Some of the simplest ways to build credit involve borrowing something other than money. Authorized user status is one of them, and it works more like piggybacking than borrowing.
The short answer
An authorized user is someone added to another person’s credit card account who can use the card without being legally responsible for paying the balance. That responsibility stays entirely with the primary account holder. In many cases, the account’s payment history begins showing up on the authorized user’s own credit report too, which is the main reason people use this arrangement to build or strengthen a credit file.
How the arrangement actually works
The primary cardholder requests that another person — often a family member — be added to the account, sometimes with a card issued in that person’s name, sometimes without one. The authorized user can typically make purchases on the card, but the primary holder remains on the hook for the bill regardless of who spent what. It’s a one-directional favor: the authorized user gets exposure to the account’s history without taking on its debt.

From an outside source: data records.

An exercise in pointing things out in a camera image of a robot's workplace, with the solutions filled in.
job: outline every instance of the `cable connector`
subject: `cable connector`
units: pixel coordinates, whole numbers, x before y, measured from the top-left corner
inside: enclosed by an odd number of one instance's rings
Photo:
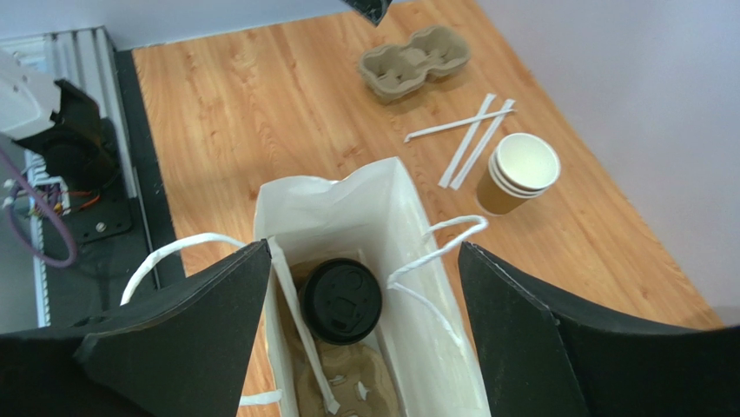
[[[13,197],[5,197],[5,200],[3,201],[3,209],[5,209],[8,206],[12,206],[16,203],[16,199]]]

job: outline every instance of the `white paper bag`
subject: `white paper bag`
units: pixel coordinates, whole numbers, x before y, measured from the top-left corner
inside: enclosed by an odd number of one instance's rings
[[[254,219],[255,239],[272,237],[279,245],[274,259],[284,254],[295,265],[356,253],[373,272],[384,290],[375,333],[401,415],[487,417],[478,360],[444,266],[438,256],[429,256],[439,252],[429,231],[419,195],[398,158],[371,163],[340,182],[295,176],[266,183]],[[415,261],[399,276],[400,268]],[[394,273],[399,291],[388,288]],[[268,355],[283,392],[282,416],[298,417],[293,367],[277,309],[279,290],[271,279],[265,301]]]

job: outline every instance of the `black cup lid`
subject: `black cup lid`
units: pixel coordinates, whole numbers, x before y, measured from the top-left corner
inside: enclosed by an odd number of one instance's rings
[[[327,343],[361,341],[380,319],[382,295],[373,273],[351,259],[319,265],[301,289],[301,312],[311,333]]]

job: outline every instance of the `brown pulp tray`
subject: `brown pulp tray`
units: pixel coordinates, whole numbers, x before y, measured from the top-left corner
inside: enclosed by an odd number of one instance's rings
[[[446,26],[416,31],[406,45],[389,43],[365,52],[358,71],[384,102],[403,97],[430,80],[450,76],[470,61],[470,47]]]

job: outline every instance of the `wooden tabletop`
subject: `wooden tabletop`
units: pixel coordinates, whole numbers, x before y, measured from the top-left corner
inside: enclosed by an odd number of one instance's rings
[[[472,61],[452,78],[378,103],[357,73],[360,55],[405,43],[432,24],[458,31],[470,43]],[[694,328],[721,325],[473,0],[397,4],[377,29],[350,12],[154,46],[134,57],[178,237],[219,232],[250,242],[263,183],[288,175],[341,179],[390,156],[405,163],[430,222],[476,214],[475,183],[495,143],[529,132],[558,151],[562,176],[539,199],[491,218],[472,241],[609,308]],[[518,111],[505,119],[463,187],[441,189],[437,181],[465,128],[408,144],[403,138],[474,116],[489,92],[499,95],[492,109],[513,98]],[[439,243],[462,229],[446,229]],[[232,250],[206,245],[187,249],[182,259],[192,274]],[[456,261],[457,252],[445,265],[465,311]],[[244,393],[273,386],[261,329]],[[239,415],[278,414],[271,406],[243,407]]]

Why it can help a thin file
For someone with little or no credit history, gaining access to an account with years of on-time payments and low balances can add meaningful depth to a credit report almost immediately. This is often faster than building credit from other starting points, since the history being added already exists rather than needing months to accumulate. The effect is strongest when the primary account is old, has a low balance relative to its limit, and has never had a late payment.
Why it can also backfire
The same mechanism that helps can hurt. If the primary account has a high balance, a maxed-out limit, or a history of missed payments, that pattern can show up on the authorized user’s report just as easily as good history would. Because the authorized user has no control over how the primary holder manages the account going forward, this is really a bet on someone else’s ongoing habits, not a one-time boost. If something does turn out to be wrong on a resulting report, knowing how to dispute a credit report error is worth understanding ahead of time.
The bottom line
Authorized user status is a shortcut with real upside, but it’s only as good as the account behind it. It works best between people who trust each other’s financial habits and understand exactly what’s being shared. Building a credit file this way doesn’t require investing any money at all; it’s purely a function of another account’s track record, for better or worse.